R help - Feb 2011 - Generating uniformly distributed correlated data.

I wish to generate a vector of uniformly distributed data with a  
defined correlation to another vector

The only function I have been able to find doing something similar is  
corgen from the library ecodist.

The following code generates data with the desired correlation to the  
vector x but the resulting vector y is normal and not uniform  
distributed

library(ecodist)
x <- runif(10^5)
y <- corgen(x=x, r=.5)$y

Do anyone know a similar function generating uniform distributed data  
or a way of transforming y to the desired distribution while keeping  
the correlation between x and y

Kind regards, Soren

On Feb 19, 2011, at 9:17 PM, S??ren Faurby wrote:
> I wish to generate a vector of uniformly distributed data with a  
> defined correlation to another vector
>
> The only function I have been able to find doing something similar  
> is corgen from the library ecodist.
>
> The following code generates data with the desired correlation to  
> the vector x but the resulting vector y is normal and not uniform  
> distributed
>
> library(ecodist)
> x <- runif(10^5)
> y <- corgen(x=x, r=.5)$y
>
> Do anyone know a similar function generating uniform distributed  
> data or a way of transforming y to the desired distribution while  
> keeping the correlation between x and y
Package "copula" should support that.

(And.) These citations to the archives identified with an RSiteSearch  
search on terms:
uniform multivariate correlation

http://finzi.psych.upenn.edu/Rhelp10/2010-November/258834.html
http://finzi.psych.upenn.edu/R/Rhelp02/archive/57042.html

(Not technically the Archives.)

-- 

David Winsemius, MD
West Hartford, CT

On Sat, Feb 19, 2011 at 6:17 PM, S??ren Faurby
<soren.faurby at biology.au.dk> wrote:
> I wish to generate a vector of uniformly distributed data with a defined
> correlation to another vector
>
> The only function I have been able to find doing something similar is
corgen
> from the library ecodist.
>
> The following code generates data with the desired correlation to the
vector
> x but the resulting vector y is normal and not uniform distributed
>
> library(ecodist)
> x <- runif(10^5)
> y <- corgen(x=x, r=.5)$y
>
> Do anyone know a similar function generating uniform distributed data or a
> way of transforming y to the desired distribution while keeping the
> correlation between x and y
Hi Soren,

I'm not aware of such functions, but you can try the following code:

# generate some x
n = 100
x = runif(n)
r = 0.5;

y = r * scale(x) + sqrt(1-r^2) * scale(runif(n));

cor(x,y)

The result is not exactly 0.5 because cor(x, runif(n)) is not exactly
zero, but on average you get 0.5 (try to run it 1000 times and
calculate the mean and standard error of the obtained values).

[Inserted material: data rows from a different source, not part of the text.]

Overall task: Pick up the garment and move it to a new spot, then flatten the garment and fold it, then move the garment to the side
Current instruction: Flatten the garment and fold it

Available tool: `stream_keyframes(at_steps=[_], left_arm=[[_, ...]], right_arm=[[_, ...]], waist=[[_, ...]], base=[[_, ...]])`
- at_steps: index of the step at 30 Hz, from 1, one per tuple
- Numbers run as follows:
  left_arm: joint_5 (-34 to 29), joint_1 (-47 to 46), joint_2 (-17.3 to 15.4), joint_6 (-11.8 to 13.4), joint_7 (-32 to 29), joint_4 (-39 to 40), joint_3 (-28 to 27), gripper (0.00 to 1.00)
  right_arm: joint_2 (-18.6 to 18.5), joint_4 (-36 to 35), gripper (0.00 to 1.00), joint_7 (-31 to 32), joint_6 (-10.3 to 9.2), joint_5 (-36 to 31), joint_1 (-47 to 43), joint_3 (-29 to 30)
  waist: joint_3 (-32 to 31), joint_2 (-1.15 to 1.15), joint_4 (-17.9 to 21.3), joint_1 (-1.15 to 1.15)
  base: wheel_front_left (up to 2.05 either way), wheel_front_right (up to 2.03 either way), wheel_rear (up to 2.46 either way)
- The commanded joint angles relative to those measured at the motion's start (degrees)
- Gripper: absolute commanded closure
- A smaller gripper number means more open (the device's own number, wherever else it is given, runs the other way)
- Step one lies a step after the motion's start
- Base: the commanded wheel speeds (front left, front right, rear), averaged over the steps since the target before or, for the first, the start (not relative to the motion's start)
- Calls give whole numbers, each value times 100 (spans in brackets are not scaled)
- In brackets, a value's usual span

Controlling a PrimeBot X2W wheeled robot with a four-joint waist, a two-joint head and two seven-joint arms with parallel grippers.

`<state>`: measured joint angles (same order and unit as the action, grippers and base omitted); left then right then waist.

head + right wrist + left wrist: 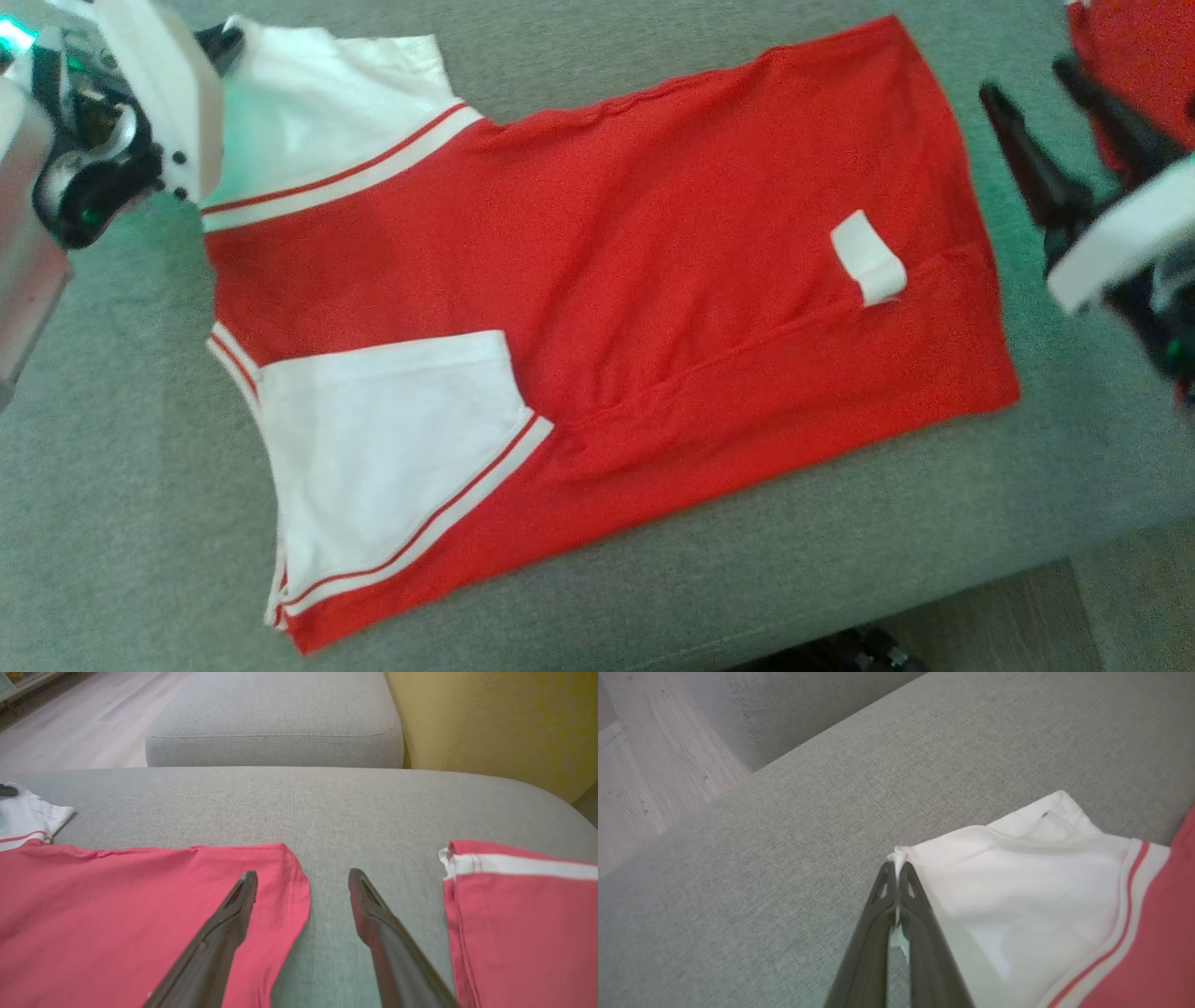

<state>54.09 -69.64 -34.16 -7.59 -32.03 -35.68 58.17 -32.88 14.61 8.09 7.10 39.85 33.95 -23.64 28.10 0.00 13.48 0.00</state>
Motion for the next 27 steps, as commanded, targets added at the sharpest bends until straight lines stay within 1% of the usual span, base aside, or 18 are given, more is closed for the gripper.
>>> stream_keyframes(at_steps=[1, 2, 3, 7, 11, 16, 21, 22, 23, 24, 25, 27], left_arm=[[61, -422, -225, 10, 101, 171, -162, 100], [87, -474, -200, 10, 142, 203, -124, 100], [87, -474, -200, 10, 142, 203, -124, 100], [173, -653, -166, 10, 298, 311, 75, 100], [275, -788, -175, 10, 430, 357, 293, 100], [436, -923, -220, 10, 544, 346, 521, 100], [583, -1049, -273, 10, 611, 300, 718, 100], [611, -1066, -285, 10, 622, 286, 758, 100], [638, -1083, -293, 10, 636, 272, 797, 100], [663, -1100, -301, 10, 650, 258, 836, 100], [687, -1116, -305, 10, 666, 243, 874, 100], [738, -1146, -306, 10, 701, 212, 943, 100]], right_arm=[[-190, 19, 0, 160, 39, 33, 152, -127], [-209, 165, 0, 278, 39, 24, 357, -196], [-209, 165, 0, 278, 39, 24, 357, -196], [-259, 850, 0, 697, 39, -243, 1077, -572], [-163, 1319, 0, 918, 39, -249, 1545, -1005], [-152, 1655, 0, 968, 39, -136, 1933, -1598], [-183, 1879, 1, 831, 39, 32, 2218, -2044], [-187, 1913, 27, 785, 39, 62, 2266, -2117], [-192, 1944, 57, 749, 39, 96, 2314, -2194], [-198, 1975, 60, 720, 39, 134, 2361, -2271], [-207, 2007, 71, 691, 39, 175, 2405, -2342], [-231, 2060, 82, 628, 39, 242, 2486, -2483]], waist=[[37, 0, -124, 0], [60, 0, -179, 0], [60, 0, -179, 0], [157, 0, -345, 0], [226, 0, -438, 0], [284, 0, -466, 0], [339, 0, -472, 0], [344, 0, -469, 0], [348, 0, -469, 0], [352, 0, -468, 0], [353, 0, -468, 0], [349, 0, -468, 0]], base=[[0, 0, 0], [0, 0, 0], [0, 0, 0], [0, 0, 0], [0, 0, 0], [0, 0, 0], [0, 0, 0], [0, 0, 0], [0, 0, 0], [0, 0, 0], [0, 0, 0], [0, 0, 0]])
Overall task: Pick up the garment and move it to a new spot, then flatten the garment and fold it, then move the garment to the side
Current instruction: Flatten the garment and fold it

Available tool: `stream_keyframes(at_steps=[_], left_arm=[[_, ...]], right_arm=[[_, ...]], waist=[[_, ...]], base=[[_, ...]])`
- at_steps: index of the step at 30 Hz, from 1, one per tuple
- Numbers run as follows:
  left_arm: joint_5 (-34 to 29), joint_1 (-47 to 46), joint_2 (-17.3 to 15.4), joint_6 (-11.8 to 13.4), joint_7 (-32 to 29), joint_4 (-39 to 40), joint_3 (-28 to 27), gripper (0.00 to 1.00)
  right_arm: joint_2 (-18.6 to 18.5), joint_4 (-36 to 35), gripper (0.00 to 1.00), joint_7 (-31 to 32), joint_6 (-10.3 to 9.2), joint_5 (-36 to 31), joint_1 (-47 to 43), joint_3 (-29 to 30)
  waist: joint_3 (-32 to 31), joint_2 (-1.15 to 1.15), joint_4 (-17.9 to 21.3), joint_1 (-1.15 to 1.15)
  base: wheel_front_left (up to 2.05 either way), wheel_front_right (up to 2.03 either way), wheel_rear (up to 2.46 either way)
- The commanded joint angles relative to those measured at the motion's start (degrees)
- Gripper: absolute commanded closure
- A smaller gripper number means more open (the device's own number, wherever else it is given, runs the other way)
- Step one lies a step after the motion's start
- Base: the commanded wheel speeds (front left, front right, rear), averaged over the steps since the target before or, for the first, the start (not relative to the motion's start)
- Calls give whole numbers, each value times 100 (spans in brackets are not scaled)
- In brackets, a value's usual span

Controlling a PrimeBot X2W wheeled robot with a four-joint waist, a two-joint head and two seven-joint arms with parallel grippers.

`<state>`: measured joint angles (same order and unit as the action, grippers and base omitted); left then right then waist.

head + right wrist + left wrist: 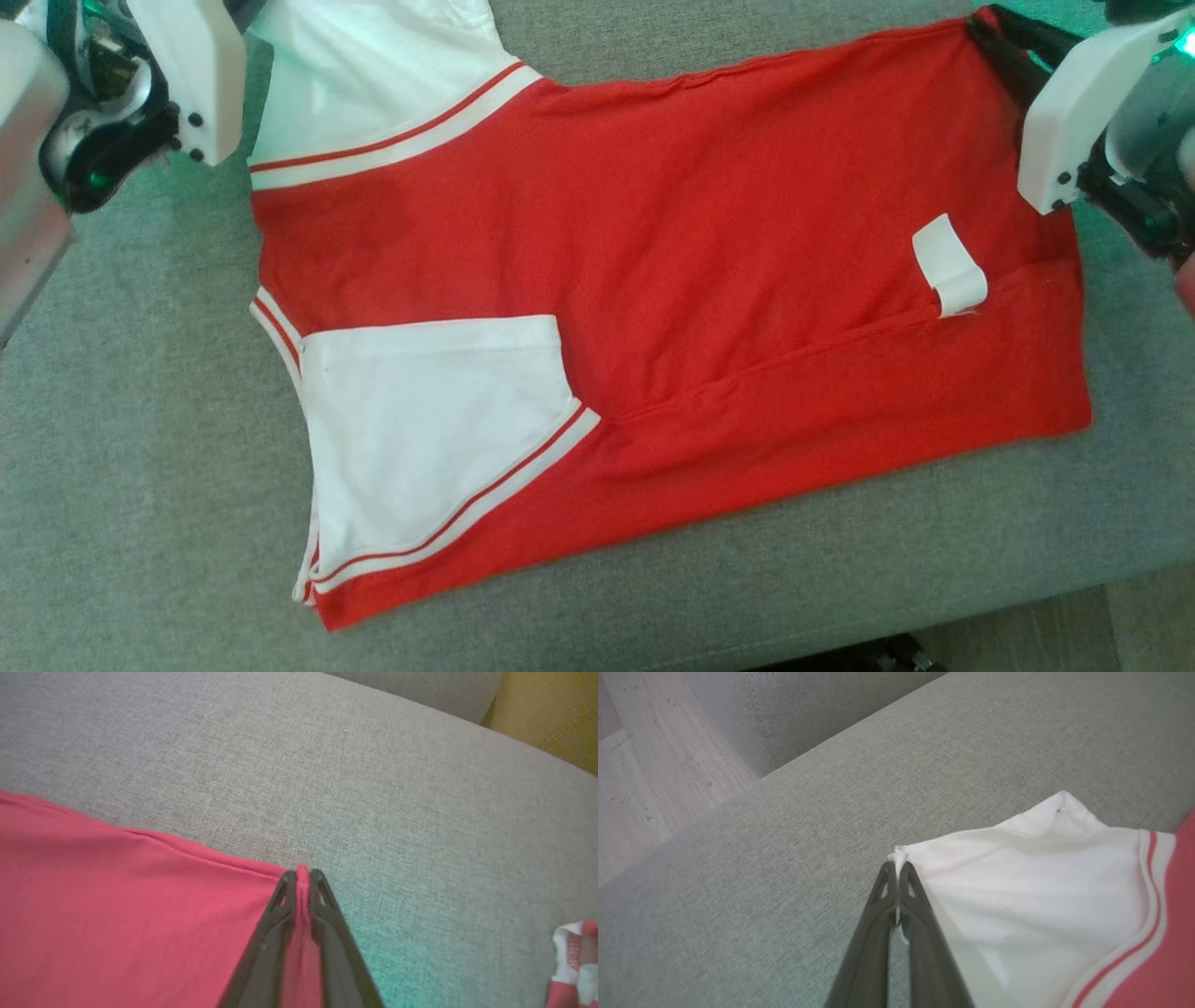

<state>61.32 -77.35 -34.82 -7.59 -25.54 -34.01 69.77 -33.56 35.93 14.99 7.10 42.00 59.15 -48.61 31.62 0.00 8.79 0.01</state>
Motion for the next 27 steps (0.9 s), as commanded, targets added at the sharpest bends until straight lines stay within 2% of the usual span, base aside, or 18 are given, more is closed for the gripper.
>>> stream_keyframes(at_steps=[1, 2, 8, 18, 21, 27], left_arm=[[42, -388, -237, 10, 69, 33, -184, 100], [67, -403, -234, 10, 87, 22, -152, 100], [84, -520, -244, 10, 378, 25, 14, 100], [-199, -994, -199, 10, 1807, -147, 50, 100], [-112, -986, -157, 10, 1938, -156, 59, 100], [88, -405, -459, 10, 1987, 664, 280, 100]], right_arm=[[-175, -43, 94, -92, 39, 61, 0, -49], [-186, -11, 100, -115, 39, 102, 32, -106], [-218, 134, 100, -354, 39, 322, 253, -351], [-285, 602, 100, -1359, 39, 545, 672, -115], [-308, 658, 100, -1451, 39, 597, 626, -118], [-388, 740, 100, -1682, 39, 768, 97, -200]], waist=[[-5, 0, -2, -1], [-6, 0, -6, -1], [-10, 0, -44, -1], [-136, 0, -145, -1], [-205, 0, -173, -1], [-474, 0, -320, -1]], base=[[0, 0, 0], [0, 0, 0], [0, 0, 0], [0, 0, 0], [0, 0, 0], [0, 0, 0]])
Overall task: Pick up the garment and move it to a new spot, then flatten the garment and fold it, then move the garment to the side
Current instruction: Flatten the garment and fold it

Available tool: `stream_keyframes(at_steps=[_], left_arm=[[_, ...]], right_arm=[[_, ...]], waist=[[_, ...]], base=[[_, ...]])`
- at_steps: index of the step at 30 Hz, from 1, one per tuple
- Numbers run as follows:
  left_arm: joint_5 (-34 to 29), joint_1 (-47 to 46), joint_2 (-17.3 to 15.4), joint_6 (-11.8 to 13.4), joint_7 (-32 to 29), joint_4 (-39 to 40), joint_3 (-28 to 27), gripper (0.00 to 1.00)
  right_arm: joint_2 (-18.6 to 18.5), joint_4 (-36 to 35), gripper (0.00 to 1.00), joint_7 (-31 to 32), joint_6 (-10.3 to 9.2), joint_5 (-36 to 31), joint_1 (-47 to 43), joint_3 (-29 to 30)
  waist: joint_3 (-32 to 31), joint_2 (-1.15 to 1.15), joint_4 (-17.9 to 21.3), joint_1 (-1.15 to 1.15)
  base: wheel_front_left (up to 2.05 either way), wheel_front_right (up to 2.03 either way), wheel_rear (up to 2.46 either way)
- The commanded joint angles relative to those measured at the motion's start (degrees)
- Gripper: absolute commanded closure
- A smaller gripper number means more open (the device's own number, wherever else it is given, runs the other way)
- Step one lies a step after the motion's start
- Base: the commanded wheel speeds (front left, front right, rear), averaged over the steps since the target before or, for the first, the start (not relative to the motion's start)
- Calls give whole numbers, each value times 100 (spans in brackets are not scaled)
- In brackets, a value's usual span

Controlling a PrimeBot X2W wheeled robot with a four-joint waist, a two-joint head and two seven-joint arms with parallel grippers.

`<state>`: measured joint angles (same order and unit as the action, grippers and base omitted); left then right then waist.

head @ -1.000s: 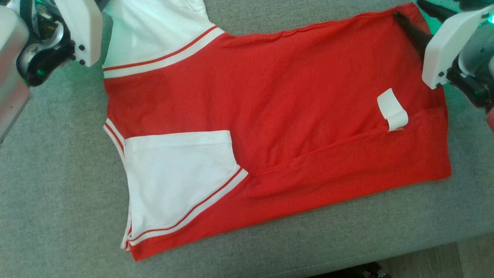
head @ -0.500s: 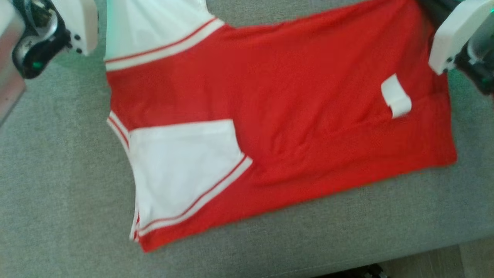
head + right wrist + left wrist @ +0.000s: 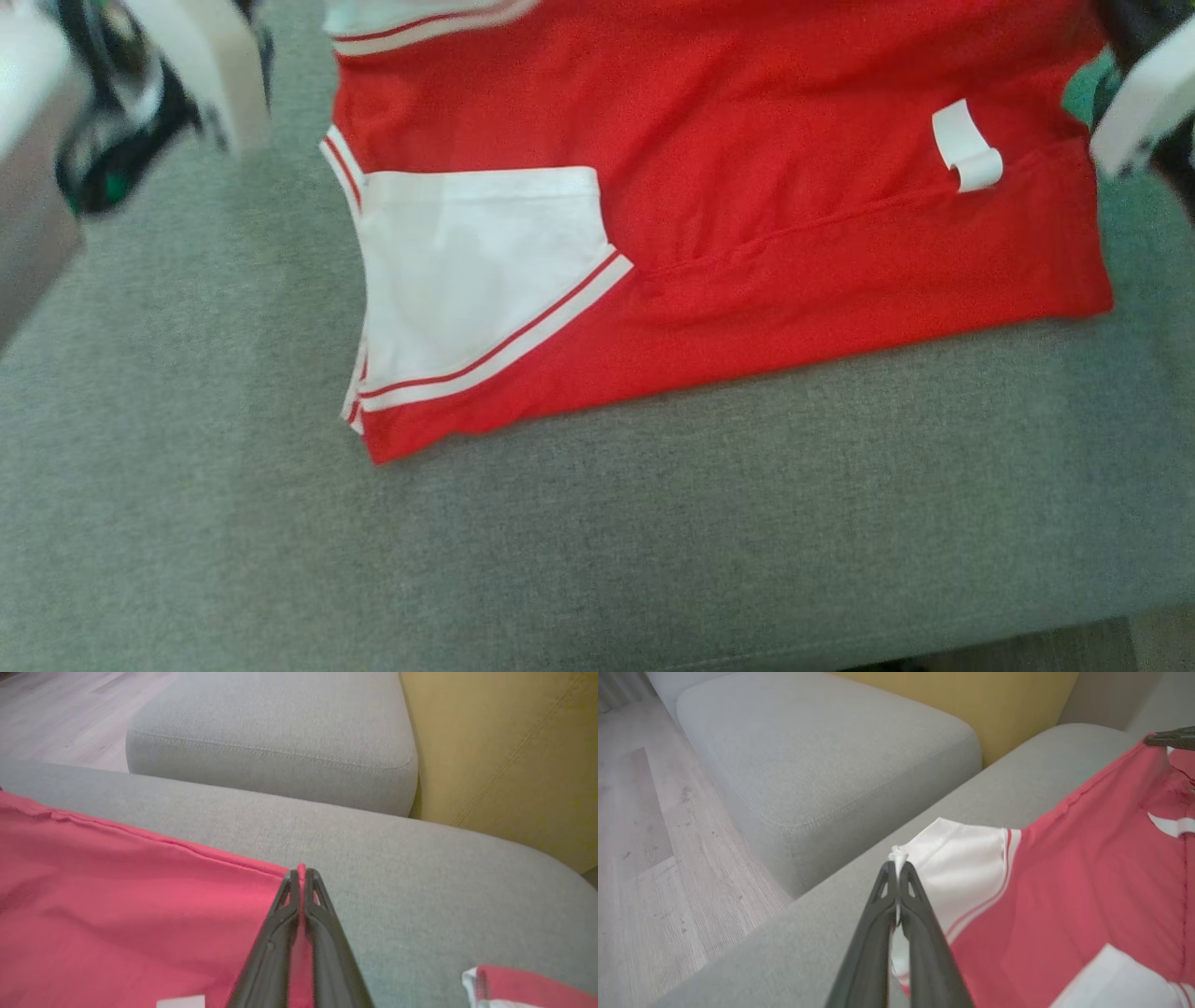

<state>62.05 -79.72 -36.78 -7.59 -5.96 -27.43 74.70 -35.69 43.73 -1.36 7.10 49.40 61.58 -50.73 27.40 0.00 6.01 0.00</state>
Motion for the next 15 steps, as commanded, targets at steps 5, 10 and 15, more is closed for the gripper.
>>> stream_keyframes(at_steps=[5, 10, 15], left_arm=[[-15, 357, -732, 10, 39, 719, -162, 100], [-42, 851, -1147, 10, 41, 1400, -148, 100], [-118, 1385, -1453, 186, -67, 2112, -142, 100]], right_arm=[[-274, -75, 100, -218, 39, 100, -579, 37], [-401, -192, 100, -336, 39, 114, -1022, 103], [-511, -333, 100, -350, 39, 88, -1473, 229]], waist=[[-270, 0, -157, 0], [-494, 0, -230, 0], [-621, 0, -300, 0]], base=[[0, 0, 0], [0, 0, 0], [0, 0, 0]])
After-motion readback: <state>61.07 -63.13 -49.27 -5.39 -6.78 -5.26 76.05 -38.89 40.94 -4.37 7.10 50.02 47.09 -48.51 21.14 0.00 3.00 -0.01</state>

Note that the correlation will be on average r no matter what the
distribution of x is, but the distribution of y will be uniform only
if the distribution of x is uniform.

Peter
>
> Kind regards, Soren
>
> ______________________________________________
> R-help at r-project.org mailing list
> https://stat.ethz.ch/mailman/listinfo/r-help
> PLEASE do read the posting guide
http://www.R-project.org/posting-guide.html
> and provide commented, minimal, self-contained, reproducible code.
>

Hi Soren,

Take a look at http://tolstoy.newcastle.edu.au/R/help/05/07/7741.html

HTH,
Jorge


On Sat, Feb 19, 2011 at 9:17 PM, Søren Faurby <> wrote:
> I wish to generate a vector of uniformly distributed data with a defined
> correlation to another vector
>
> The only function I have been able to find doing something similar is
> corgen from the library ecodist.
>
> The following code generates data with the desired correlation to the
> vector x but the resulting vector y is normal and not uniform distributed
>
> library(ecodist)
> x <- runif(10^5)
> y <- corgen(x=x, r=.5)$y
>
> Do anyone know a similar function generating uniform distributed data or a
> way of transforming y to the desired distribution while keeping the
> correlation between x and y
>
> Kind regards, Soren
>
> ______________________________________________
> R-help@r-project.org mailing list
> https://stat.ethz.ch/mailman/listinfo/r-help
> PLEASE do read the posting guide
> http://www.R-project.org/posting-guide.html
> and provide commented, minimal, self-contained, reproducible code.
>
	[[alternative HTML version deleted]]

maybe this helps
http://comisef.wikidot.com/tutorial:correlateduniformvariates

regards
enrico 
> -----Urspr?ngliche Nachricht-----
> Von: r-help-bounces at r-project.org 
> [mailto:r-help-bounces at r-project.org] Im Auftrag von S??ren Faurby
> Gesendet: Sonntag, 20. Februar 2011 03:18
> An: r-help at r-project.org
> Betreff: [R] Generating uniformly distributed correlated data.
> 
> I wish to generate a vector of uniformly distributed data 
> with a defined correlation to another vector
> 
> The only function I have been able to find doing something 
> similar is corgen from the library ecodist.
> 
> The following code generates data with the desired 
> correlation to the vector x but the resulting vector y is 
> normal and not uniform distributed
> 
> library(ecodist)
> x <- runif(10^5)
> y <- corgen(x=x, r=.5)$y
> 
> Do anyone know a similar function generating uniform 
> distributed data or a way of transforming y to the desired 
> distribution while keeping the correlation between x and y
> 
> Kind regards, Soren
> 
> ______________________________________________
> R-help at r-project.org mailing list
> https://stat.ethz.ch/mailman/listinfo/r-help
> PLEASE do read the posting guide 
> http://www.R-project.org/posting-guide.html
> and provide commented, minimal, self-contained, reproducible code.

hw<-function(r){
	(3-sqrt(1+8*r))/4
}


x<-runif(1000)
y<-(x+runif(1000,-hw(0.5),hw(0.5))) %% 1


x and y will have correlation 0.5 and will be uniformly distributed
on the unit interval.
Replacing 0.5 by any nonnegative number r between 0 and 1 will
create correlated uniformly distributed random numbers with correlation r.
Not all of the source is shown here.